Loomis Sayles, which owns both Indonesia’s local-currency and dollar bonds, says the positive domestic outlook will support demand for Indonesian assets once risk sentiment improves.

“As long as global-growth projections aren’t impacted by the uncertainty that comes with the trade protectionism rhetoric of the past couple months, these are just better levels to buy Indonesian risk,” said Lynda Schweitzer, a portfolio manager on the global bond team at Boston-based Loomis Sayles, which oversees $264 billion. “For now though, weaker market sentiment toward risk suggests patience is the right strategy.”
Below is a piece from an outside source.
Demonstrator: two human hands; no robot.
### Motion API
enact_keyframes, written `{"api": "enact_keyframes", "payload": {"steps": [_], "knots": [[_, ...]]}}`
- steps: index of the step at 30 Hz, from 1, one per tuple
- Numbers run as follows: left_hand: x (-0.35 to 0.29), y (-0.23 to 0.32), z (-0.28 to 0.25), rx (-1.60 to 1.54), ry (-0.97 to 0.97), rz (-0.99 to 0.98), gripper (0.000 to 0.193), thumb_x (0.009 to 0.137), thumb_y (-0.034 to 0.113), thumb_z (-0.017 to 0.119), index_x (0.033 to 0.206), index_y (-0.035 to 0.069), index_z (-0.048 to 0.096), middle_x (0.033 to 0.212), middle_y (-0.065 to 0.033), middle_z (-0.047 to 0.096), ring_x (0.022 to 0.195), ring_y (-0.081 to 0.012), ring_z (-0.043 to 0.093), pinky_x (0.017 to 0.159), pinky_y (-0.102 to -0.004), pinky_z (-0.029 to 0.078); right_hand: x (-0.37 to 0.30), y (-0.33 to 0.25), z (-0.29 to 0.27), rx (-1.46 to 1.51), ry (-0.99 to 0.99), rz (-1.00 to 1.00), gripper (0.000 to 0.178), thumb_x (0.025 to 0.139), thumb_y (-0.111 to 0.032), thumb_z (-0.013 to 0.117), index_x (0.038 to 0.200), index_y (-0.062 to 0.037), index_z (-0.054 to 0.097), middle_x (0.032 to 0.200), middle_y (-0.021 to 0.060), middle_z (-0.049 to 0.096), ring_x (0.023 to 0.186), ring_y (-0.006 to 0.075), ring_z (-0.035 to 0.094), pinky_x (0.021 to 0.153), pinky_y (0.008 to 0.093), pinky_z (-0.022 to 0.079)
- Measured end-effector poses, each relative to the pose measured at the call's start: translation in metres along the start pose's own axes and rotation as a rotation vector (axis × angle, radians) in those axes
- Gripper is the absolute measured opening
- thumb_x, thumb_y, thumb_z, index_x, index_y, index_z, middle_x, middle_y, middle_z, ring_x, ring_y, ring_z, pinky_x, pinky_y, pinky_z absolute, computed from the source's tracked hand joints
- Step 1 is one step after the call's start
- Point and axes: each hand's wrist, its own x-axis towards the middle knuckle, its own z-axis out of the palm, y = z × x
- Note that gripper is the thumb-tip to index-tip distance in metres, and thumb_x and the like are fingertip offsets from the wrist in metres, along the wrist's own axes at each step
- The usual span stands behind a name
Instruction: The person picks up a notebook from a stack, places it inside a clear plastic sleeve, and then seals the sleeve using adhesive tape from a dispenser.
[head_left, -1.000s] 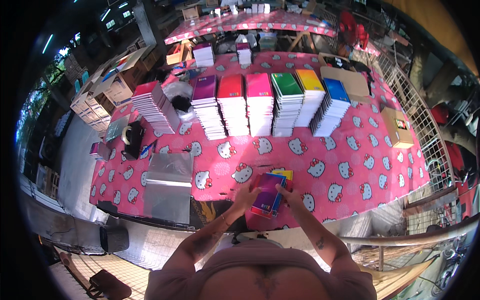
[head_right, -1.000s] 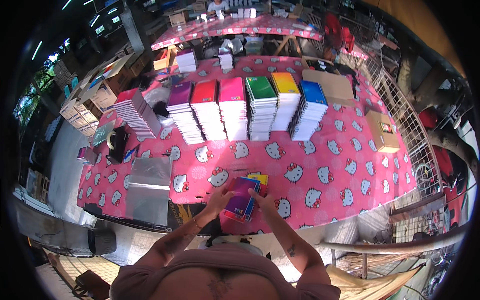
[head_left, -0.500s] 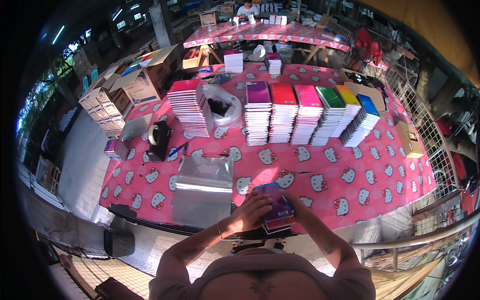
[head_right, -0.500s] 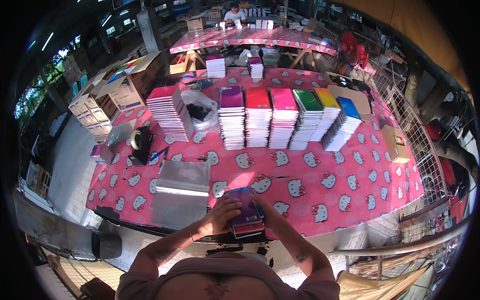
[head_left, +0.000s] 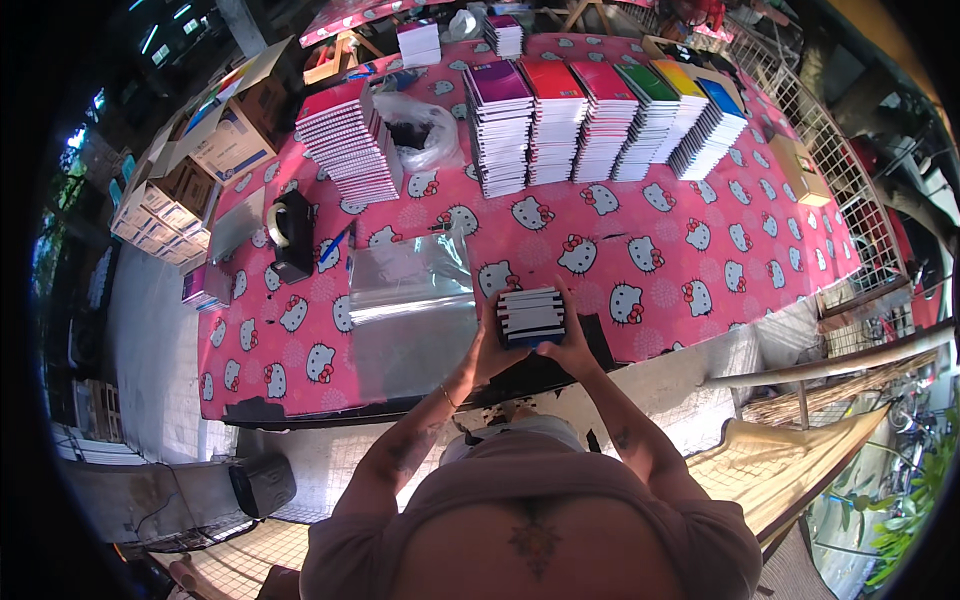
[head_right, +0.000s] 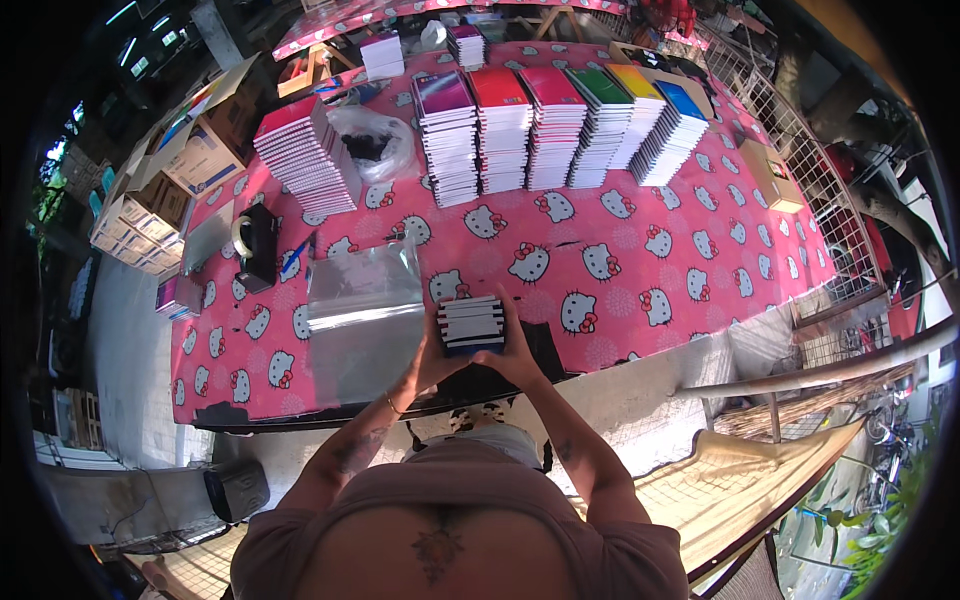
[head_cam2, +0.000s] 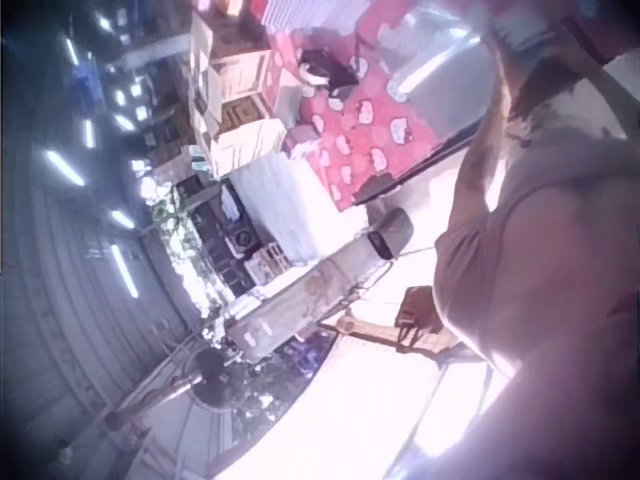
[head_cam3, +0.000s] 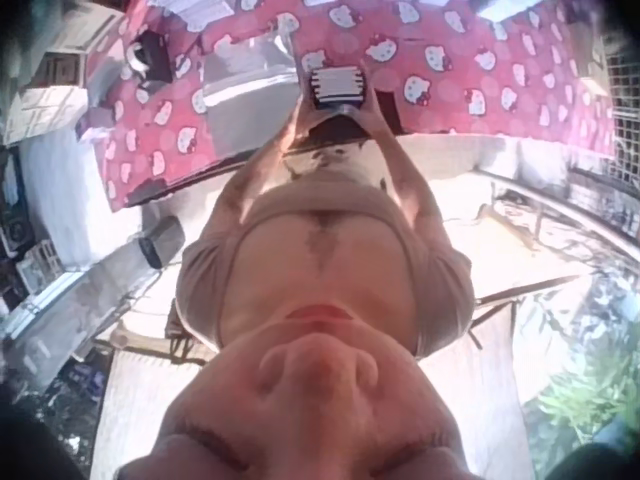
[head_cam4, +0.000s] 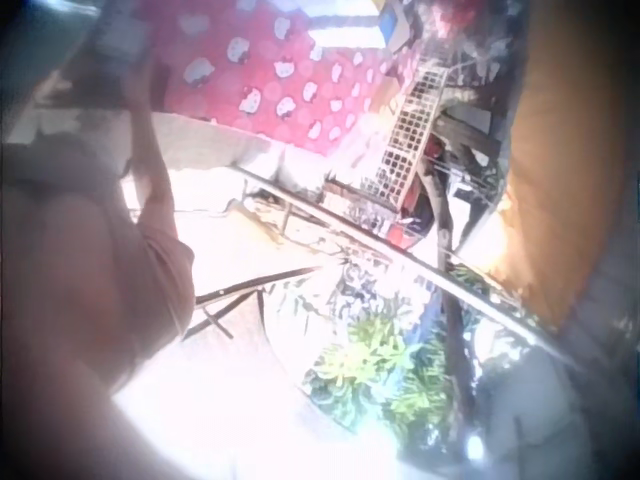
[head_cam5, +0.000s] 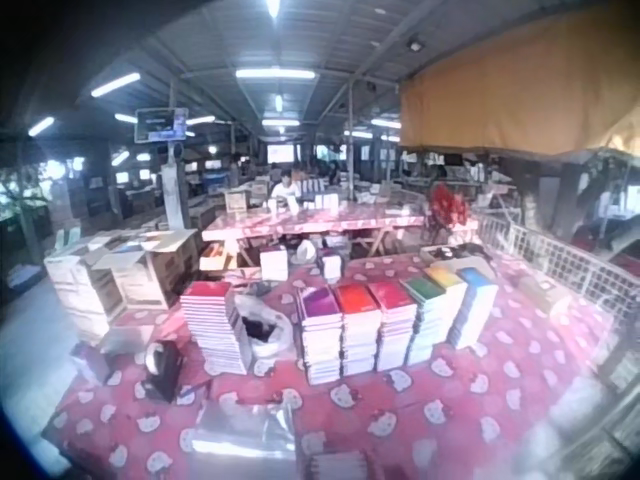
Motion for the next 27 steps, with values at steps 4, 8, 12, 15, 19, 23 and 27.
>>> {"api": "enact_keyframes", "payload": {"steps": [4, 8, 12, 15, 19, 23, 27], "knots": [[-0.001, -0.012, 0.001, 0.215, 0.007, 0.077, 0.095, 0.07, 0.001, 0.084, 0.143, 0.005, 0.023, 0.131, -0.0173, 0.05, 0.126, -0.0276, 0.053, 0.099, -0.0398, 0.051, 0.002, 0.006, 0.006, -0.154, 0.051, 0.036, 0.11, 0.065, -0.019, 0.096, 0.15, -0.0066, 0.027, 0.138, 0.0125, 0.046, 0.13, 0.0241, 0.047, 0.108, 0.0402, 0.039], [-0.004, -0.004, -0.014, 0.4, -0.117, 0.003, 0.101, 0.072, 0.017, 0.086, 0.147, 0.001, 0.021, 0.14, -0.0254, 0.045, 0.133, -0.0375, 0.048, 0.106, -0.047, 0.044, 0.006, 0.002, -0.001, -0.291, -0.022, 0.063, 0.097, 0.063, -0.013, 0.095, 0.14, -0.0069, 0.036, 0.131, 0.013, 0.053, 0.123, 0.0231, 0.054, 0.104, 0.0402, 0.044], [0.023, 0.108, 0.006, 1.068, -0.167, 0.219, 0.105, 0.079, 0.043, 0.078, 0.152, -0.005, 0.02, 0.149, -0.033, 0.037, 0.142, -0.0458, 0.036, 0.116, -0.0537, 0.031, 0.011, 0.004, -0.029, -0.365, -0.064, 0.069, 0.092, 0.064, -0.012, 0.093, 0.138, -0.0078, 0.038, 0.127, 0.013, 0.059, 0.118, 0.0233, 0.059, 0.1, 0.0395, 0.048], [0.022, 0.116, 0.037, 1.265, -0.167, 0.359, 0.107, 0.082, 0.058, 0.07, 0.152, -0.01, 0.024, 0.151, -0.035, 0.033, 0.145, -0.0469, 0.031, 0.119, -0.0555, 0.025, 0.016, -0.006, -0.02, -0.371, -0.114, 0.089, 0.086, 0.069, -0.014, 0.091, 0.138, -0.009, 0.04, 0.127, 0.0124, 0.059, 0.118, 0.0233, 0.06, 0.1, 0.0393, 0.048], [0.038, 0.118, 0.038, 1.379, -0.238, 0.24, 0.093, 0.078, 0.06, 0.073, 0.133, -0.009, 0.046, 0.132, -0.0248, 0.054, 0.129, -0.0396, 0.051, 0.107, -0.0484, 0.04, 0.018, -0.012, -0.021, -0.409, -0.14, 0.202, 0.087, 0.071, -0.019, 0.089, 0.142, -0.0098, 0.039, 0.131, 0.0138, 0.058, 0.119, 0.0246, 0.059, 0.101, 0.0399, 0.048], [0.035, 0.097, 0.002, 1.314, -0.118, 0.282, 0.077, 0.067, 0.061, 0.081, 0.107, 0.001, 0.055, 0.091, -0.0106, 0.063, 0.091, -0.0307, 0.067, 0.078, -0.0427, 0.051, 0.029, -0.011, -0.009, -0.545, -0.251, 0.142, 0.094, 0.07, -0.024, 0.091, 0.147, -0.0094, 0.038, 0.138, 0.0163, 0.055, 0.125, 0.0312, 0.057, 0.104, 0.0428, 0.047], [-0.001, 0.102, -0.077, 0.977, 0.422, -0.265, 0.079, 0.071, 0.064, 0.082, 0.111, -0.001, 0.059, 0.085, -0.017, 0.07, 0.075, -0.0331, 0.072, 0.067, -0.0432, 0.057, 0.065, -0.033, 0.036, -0.684, -0.179, -0.094, 0.099, 0.068, -0.023, 0.091, 0.149, -0.0073, 0.036, 0.144, 0.0176, 0.05, 0.138, 0.0341, 0.045, 0.111, 0.0464, 0.04]]}}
Indonesian bonds are becoming more attractive due to better valuations and stronger economic fundamentals, Nomura analysts Vivek Rajpal and Prashant Pande wrote in a note on Wednesday. Demand will increase after yields rose for most of the first half due to the unwinding of foreign investor positioning amid a selloff in emerging-market debt, they wrote.

Read more: Rupiah bonds hit back to top EM returns in July

Indonesia’s response to the selloff has also afforded investors a measure of comfort and helped burnish the appeal of its bonds. The central bank has announced a raft of measures, including a new overnight benchmark rate for banks and raised its benchmark interest rate three times starting in May to support the ailing rupiah.

A smaller supply of government bonds may also lend support to the rupiah debt market. The Finance Ministry plans to lower net issuance by 6 percent to around 384 trillion rupiah ($26.6 billion) this year, Loto Srinaita Ginting, director of budget financing and risk management, said on Wednesday.

Schroder Investment Management Ltd. is also among the bulls, having a medium-term positive view on the nation’s dollar-denominated bonds.

“We anticipate that eventually the broad-based dollar strength is likely to plateau in the coming weeks or months and this could result in an improved sentiment toward Indonesian dollar bonds,” said Manu George, director of fixed income in Singapore at Schroder Investment, which oversees the equivalent of $582 billion. “U.S. growth is in its late cycle and the fact that it has a twin deficit, current-account and fiscal, are likely to be headwinds for the dollar.”